* **TASK OBJECTIVE**
Stop after the line containing "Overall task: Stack"; retype every line of the data before it exactly, starting from the first.

Stored dataset items:

-- Opening Marker --

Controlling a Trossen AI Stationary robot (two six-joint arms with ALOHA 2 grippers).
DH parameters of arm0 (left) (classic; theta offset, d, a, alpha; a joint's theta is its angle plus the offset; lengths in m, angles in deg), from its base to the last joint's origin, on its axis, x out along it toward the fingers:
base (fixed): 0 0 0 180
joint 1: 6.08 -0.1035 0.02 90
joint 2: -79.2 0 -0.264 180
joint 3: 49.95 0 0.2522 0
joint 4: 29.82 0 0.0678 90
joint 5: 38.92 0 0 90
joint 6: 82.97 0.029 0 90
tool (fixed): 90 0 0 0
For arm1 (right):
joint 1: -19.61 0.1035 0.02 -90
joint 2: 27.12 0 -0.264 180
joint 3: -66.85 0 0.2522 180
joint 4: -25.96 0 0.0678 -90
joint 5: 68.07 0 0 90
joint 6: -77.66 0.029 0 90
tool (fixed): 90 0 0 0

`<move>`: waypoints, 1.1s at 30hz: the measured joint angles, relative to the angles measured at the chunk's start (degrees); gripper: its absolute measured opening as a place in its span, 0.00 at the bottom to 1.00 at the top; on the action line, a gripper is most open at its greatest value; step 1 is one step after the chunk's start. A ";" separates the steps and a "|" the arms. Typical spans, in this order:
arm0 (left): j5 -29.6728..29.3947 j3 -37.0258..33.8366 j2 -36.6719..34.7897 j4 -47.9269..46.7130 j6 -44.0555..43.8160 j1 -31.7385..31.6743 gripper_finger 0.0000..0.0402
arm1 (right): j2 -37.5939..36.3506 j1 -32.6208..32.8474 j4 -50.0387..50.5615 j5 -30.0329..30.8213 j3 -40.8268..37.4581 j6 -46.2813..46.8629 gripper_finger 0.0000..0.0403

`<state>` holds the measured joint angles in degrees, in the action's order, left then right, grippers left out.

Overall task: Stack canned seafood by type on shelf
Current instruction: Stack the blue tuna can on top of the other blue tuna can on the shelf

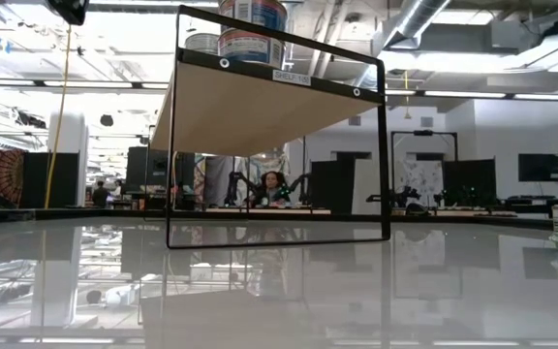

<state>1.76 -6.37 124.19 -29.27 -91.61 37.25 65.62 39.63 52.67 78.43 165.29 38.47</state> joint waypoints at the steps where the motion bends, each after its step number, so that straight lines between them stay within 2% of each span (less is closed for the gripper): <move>1: 0.27 0.00 0.00 -0.07 0.02 0.00 0.56 | 0.74 -0.30 -0.12 -0.19 1.24 -1.15 0.56; 10: 1.18 0.00 0.00 -0.28 -0.29 0.00 0.56 | 6.29 -3.64 7.90 -1.21 8.83 -4.32 0.56; 20: 1.99 0.00 0.00 -0.41 -1.70 0.00 0.56 | 6.96 -5.13 9.55 -2.84 9.13 -2.42 0.57; 25: 2.01 0.00 0.00 -0.35 -1.78 0.00 0.56 | 6.83 -5.26 10.84 -7.21 9.17 -1.21 0.61; 33: 4.20 0.00 0.00 -0.22 -3.33 0.00 0.56 | 6.87 -5.56 11.85 -7.43 9.17 0.03 0.65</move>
<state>5.96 -6.37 124.19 -29.49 -94.94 37.25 72.50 34.06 64.52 71.00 174.45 38.50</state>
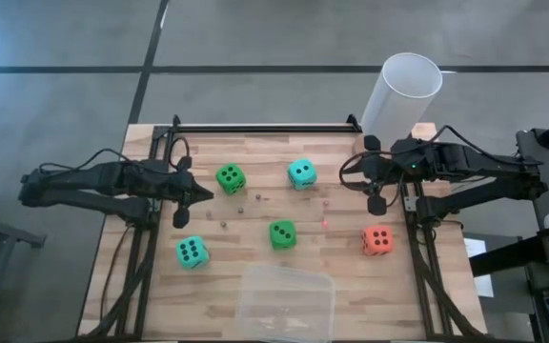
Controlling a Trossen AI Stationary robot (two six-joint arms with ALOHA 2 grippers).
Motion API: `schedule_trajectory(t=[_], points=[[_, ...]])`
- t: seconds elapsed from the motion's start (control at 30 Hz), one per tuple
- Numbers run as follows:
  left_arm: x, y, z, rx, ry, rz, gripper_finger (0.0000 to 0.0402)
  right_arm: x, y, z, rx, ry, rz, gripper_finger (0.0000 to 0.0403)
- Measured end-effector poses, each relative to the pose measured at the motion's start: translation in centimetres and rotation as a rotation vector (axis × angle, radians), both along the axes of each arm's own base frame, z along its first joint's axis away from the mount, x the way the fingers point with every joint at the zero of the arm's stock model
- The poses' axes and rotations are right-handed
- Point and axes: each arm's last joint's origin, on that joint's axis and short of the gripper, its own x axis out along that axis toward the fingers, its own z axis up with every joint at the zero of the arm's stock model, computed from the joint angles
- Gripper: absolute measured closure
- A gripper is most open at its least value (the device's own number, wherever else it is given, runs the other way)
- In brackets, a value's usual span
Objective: Pick & Place Dice
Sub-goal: Put the large orange dice into the transparent bin
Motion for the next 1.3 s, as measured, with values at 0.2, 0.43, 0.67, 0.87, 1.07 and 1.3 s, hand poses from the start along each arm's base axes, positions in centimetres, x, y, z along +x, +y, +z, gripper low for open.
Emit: schedule_trajectory(t=[0.2,0.43,0.67,0.87,1.07,1.3], points=[[0.0,0.0,-0.01,0.0,0.001,0.0,0.0364,0.0,0.0,0.0,0.001,-0.001,-0.001,0.0245],[0.02,0.0,-0.02,0.0,0.001,0.0,0.0364,0.0,0.0,0.0,0.001,-0.001,-0.001,0.0239],[0.02,0.0,-0.03,0.0,0.002,0.0,0.0364,0.0,0.0,0.0,0.007,-0.001,-0.004,0.0251],[0.02,0.0,-0.03,0.0,0.002,0.0,0.0364,-0.03,0.0,-0.05,0.021,0.003,-0.012,0.0262],[0.02,0.0,-0.03,0.0,0.002,0.0,0.0364,-0.03,-0.01,-0.05,-0.023,0.008,0.013,0.0272],[0.02,0.0,-0.03,0.0,0.002,0.0,0.0364,-0.03,-0.01,-0.05,-0.073,0.014,0.043,0.0278]])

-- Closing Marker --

* **OUTPUT FOR THIS EXERCISE**
Controlling a Trossen AI Stationary robot (two six-joint arms with ALOHA 2 grippers).
DH parameters of arm0 (left) (classic; theta offset, d, a, alpha; a joint's theta is its angle plus the offset; lengths in m, angles in deg), from its base to the last joint's origin, on its axis, x out along it toward the fingers:
base (fixed): 0 0 0 180
joint 1: 6.08 -0.1035 0.02 90
joint 2: -79.2 0 -0.264 180
joint 3: 49.95 0 0.2522 0
joint 4: 29.82 0 0.0678 90
joint 5: 38.92 0 0 90
joint 6: 82.97 0.029 0 90
tool (fixed): 90 0 0 0
For arm1 (right):
joint 1: -19.61 0.1035 0.02 -90
joint 2: 27.12 0 -0.264 180
joint 3: -66.85 0 0.2522 180
joint 4: -25.96 0 0.0678 -90
joint 5: 68.07 0 0 90
joint 6: -77.66 0.029 0 90
tool (fixed): 90 0 0 0

`<move>`: waypoints, 1.1s at 30hz: the measured joint angles, relative to the angles measured at the chunk's start (degrees); gripper: its absolute measured opening as a place in its span, 0.00 at the bottom to 1.00 at the top; on the action line, a gripper is most open at its greatest value; step 1 is one step after the chunk's start. A ";" separates the steps and a "|" the arms. Typical spans, in this order:
arm0 (left): j5 -29.6728..29.3947 j3 -37.0258..33.8366 j2 -36.6719..34.7897 j4 -47.9269..46.7130 j6 -44.0555..43.8160 j1 -31.7385..31.6743 gripper_finger 0.0000..0.0402
arm1 (right): j2 -37.5939..36.3506 j1 -32.6208..32.8474 j4 -50.0387..50.5615 j5 -30.0329..30.8213 j3 -40.8268..37.4581 j6 -46.2813..46.8629 gripper_finger 0.0000..0.0403

`<state>` holds the measured joint angles in degrees, in the action's order, left then right, grippers left out.

Overall task: Stack canned seafood by type on shelf

The exercise is done, and nothing more is needed.